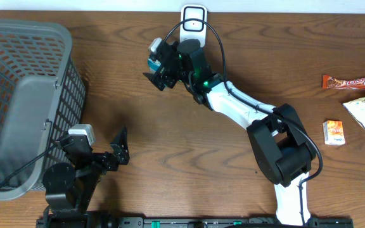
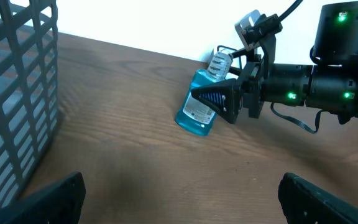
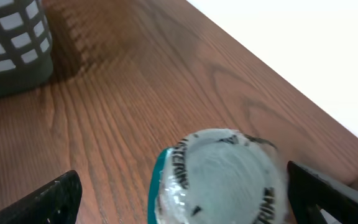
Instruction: Scan the item barcode
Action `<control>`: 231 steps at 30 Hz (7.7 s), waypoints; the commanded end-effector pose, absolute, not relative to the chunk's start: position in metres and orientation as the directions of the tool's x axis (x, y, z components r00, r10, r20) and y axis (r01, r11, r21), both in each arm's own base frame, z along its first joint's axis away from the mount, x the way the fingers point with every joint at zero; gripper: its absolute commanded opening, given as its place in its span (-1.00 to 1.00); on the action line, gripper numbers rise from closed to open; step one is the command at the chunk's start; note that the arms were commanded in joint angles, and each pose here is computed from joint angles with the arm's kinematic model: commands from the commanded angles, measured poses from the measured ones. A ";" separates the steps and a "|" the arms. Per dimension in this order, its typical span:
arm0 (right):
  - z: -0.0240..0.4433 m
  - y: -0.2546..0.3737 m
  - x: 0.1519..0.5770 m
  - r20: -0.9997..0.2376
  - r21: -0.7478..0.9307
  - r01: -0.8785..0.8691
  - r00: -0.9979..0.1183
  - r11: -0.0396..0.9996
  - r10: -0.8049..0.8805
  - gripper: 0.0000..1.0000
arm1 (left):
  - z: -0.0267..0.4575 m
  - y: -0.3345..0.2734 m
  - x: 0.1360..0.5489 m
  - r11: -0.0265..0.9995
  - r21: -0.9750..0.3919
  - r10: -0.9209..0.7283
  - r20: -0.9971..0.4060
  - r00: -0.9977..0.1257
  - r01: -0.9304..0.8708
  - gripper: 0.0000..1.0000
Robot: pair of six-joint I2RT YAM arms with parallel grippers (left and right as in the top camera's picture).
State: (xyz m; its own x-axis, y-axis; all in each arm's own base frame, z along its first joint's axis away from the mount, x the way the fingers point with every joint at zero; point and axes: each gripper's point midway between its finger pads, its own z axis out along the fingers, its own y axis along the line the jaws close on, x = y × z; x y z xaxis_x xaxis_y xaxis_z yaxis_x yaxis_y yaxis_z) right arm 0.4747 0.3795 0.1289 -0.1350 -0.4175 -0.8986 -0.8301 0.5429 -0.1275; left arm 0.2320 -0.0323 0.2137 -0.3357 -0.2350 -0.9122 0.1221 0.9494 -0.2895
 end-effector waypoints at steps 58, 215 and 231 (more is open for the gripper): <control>0.263 0.344 0.346 -0.852 0.456 -0.889 -0.428 -0.028 -0.301 -0.97 | 0.214 -0.034 0.231 0.947 -0.294 -0.236 -0.912 -0.336 0.133 0.97; 0.444 -0.010 0.314 -0.759 0.034 0.199 -0.632 0.979 0.155 0.99 | 0.214 -0.034 0.231 0.947 -0.294 -0.236 -0.912 -0.336 0.133 0.97; 0.498 -0.015 0.232 -0.872 0.088 0.187 -0.461 0.978 0.167 0.99 | 0.214 -0.034 0.231 0.947 -0.294 -0.236 -0.912 -0.336 0.133 0.98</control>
State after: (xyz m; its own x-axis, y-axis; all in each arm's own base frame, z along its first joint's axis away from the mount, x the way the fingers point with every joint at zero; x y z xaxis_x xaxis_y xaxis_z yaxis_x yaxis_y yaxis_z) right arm 0.2398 -0.0163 0.4922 -0.4792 0.1686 -0.8614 0.1964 0.9771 0.0819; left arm 0.2321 -0.0323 0.2135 -0.3367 -0.2351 -0.9118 0.1218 0.9493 -0.2897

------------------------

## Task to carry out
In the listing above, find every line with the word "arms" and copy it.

## Output
Action `<control>`: 231 steps at 30 Hz (7.7 s), waypoints; the commanded end-effector pose, absolute, not relative to the chunk's start: position in metres and orientation as the directions of the tool's x axis (x, y, z components r00, r10, r20) and y axis (r01, r11, r21), both in each arm's own base frame, z along its first joint's axis away from the mount, x the way the fingers point with every joint at zero; gripper: its absolute commanded opening, given as its place in its span (-1.00 to 1.00); on the action line, gripper numbers rise from closed to open; step one is the command at the chunk's start; note that the arms were commanded in joint angles, and each pose here is computed from joint angles with the arm's kinematic model: commands from the commanded angles, measured poses from the measured ones. A ";" separates the steps and a "|" the arms. Per dimension in this order, its typical span:
Robot: pair of six-joint I2RT YAM arms with parallel grippers (left and right as in the top camera's picture).

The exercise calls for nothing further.